Europe (Central and Eastern)
Media
Communication
Gabriella Szabo
Centre for Social Sciences
Gabriella Szabo
Centre for Social Sciences

Abstract

Illiberal politics are notoriously famous for controlling heavily the flow of information on politics by reducing alternative voices and favouring certain topics, expressions and sources. We aim to evaluate the diversity of political views or stands that are covered by the media outlets during the legislative election campaigns of 2018. Hungary is an excellent case for exploration since the country shows a situation of high risk for media pluralism in the past several years. As the Network Agenda Setting model suggests, news media associate different attributes, such as sources of information, with certain issues, thus casting impact on public mind-mapping on politics. We investigate the network relationship between the media platforms and their preferred content sources.
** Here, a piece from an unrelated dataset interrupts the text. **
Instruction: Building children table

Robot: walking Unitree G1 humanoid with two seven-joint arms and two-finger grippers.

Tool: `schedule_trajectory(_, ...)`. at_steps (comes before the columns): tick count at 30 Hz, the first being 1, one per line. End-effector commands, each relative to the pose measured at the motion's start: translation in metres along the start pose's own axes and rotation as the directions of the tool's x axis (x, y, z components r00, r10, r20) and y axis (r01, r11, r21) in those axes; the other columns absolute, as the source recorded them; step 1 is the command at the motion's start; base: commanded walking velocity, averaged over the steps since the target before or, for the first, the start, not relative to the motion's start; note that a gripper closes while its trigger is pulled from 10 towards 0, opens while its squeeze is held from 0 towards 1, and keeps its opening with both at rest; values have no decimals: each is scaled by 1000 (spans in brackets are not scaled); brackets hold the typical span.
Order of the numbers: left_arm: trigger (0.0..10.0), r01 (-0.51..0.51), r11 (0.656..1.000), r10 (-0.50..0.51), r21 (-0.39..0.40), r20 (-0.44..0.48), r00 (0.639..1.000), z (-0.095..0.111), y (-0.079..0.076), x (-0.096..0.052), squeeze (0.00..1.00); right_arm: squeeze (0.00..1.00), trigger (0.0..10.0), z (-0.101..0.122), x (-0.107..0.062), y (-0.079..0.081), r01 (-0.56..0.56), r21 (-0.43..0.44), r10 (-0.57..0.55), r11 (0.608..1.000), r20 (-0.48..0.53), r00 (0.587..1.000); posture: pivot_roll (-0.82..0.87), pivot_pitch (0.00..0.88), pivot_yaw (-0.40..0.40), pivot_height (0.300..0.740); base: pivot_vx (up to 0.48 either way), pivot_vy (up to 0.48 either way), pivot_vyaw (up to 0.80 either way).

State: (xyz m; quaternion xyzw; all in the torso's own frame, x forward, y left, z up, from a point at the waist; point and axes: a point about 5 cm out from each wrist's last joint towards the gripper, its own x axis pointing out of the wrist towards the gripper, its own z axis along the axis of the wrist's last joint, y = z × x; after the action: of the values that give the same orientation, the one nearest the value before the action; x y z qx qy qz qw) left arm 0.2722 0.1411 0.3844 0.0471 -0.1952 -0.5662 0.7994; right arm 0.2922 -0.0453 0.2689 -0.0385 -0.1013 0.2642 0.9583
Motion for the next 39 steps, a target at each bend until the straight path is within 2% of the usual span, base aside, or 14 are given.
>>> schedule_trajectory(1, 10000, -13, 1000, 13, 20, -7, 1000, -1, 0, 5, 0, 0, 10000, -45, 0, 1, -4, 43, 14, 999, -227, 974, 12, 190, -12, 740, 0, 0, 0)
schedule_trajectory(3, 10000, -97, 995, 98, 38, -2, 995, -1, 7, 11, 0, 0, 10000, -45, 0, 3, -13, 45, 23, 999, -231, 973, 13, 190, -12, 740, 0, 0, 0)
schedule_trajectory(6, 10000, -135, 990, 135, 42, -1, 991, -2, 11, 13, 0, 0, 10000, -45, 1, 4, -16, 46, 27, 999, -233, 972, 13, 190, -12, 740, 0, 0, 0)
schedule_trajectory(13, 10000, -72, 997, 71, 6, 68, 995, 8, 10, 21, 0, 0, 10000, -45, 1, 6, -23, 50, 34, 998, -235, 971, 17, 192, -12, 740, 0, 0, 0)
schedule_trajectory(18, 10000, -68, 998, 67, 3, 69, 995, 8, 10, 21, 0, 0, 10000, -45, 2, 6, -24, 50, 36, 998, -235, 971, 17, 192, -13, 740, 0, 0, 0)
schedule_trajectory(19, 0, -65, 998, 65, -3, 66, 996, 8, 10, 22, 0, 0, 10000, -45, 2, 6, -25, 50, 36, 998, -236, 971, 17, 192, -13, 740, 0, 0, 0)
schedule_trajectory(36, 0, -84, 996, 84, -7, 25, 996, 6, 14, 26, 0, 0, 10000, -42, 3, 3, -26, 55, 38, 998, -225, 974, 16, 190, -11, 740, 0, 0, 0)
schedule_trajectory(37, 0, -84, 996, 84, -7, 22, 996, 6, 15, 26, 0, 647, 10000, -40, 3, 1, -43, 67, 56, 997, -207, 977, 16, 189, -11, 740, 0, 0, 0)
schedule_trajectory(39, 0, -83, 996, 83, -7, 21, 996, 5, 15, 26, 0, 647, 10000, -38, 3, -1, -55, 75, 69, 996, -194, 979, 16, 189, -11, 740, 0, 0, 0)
By applying network analysis (the metrics like modularity, clustering coefficient, average path length), the study reveals whether the diversity of sources penetrates the media or rather distinct modules emerge that filter news sources for their members. With the aid of automated process (social listening), the data collection focuses on the most clicked online portals and the digital platforms of the daily newspapers, weekly magazines which have the highest circulation rate in Hungary. It is our assumption that the centralised structure of the media networks is found with the dominance of government-oriented sources and voices.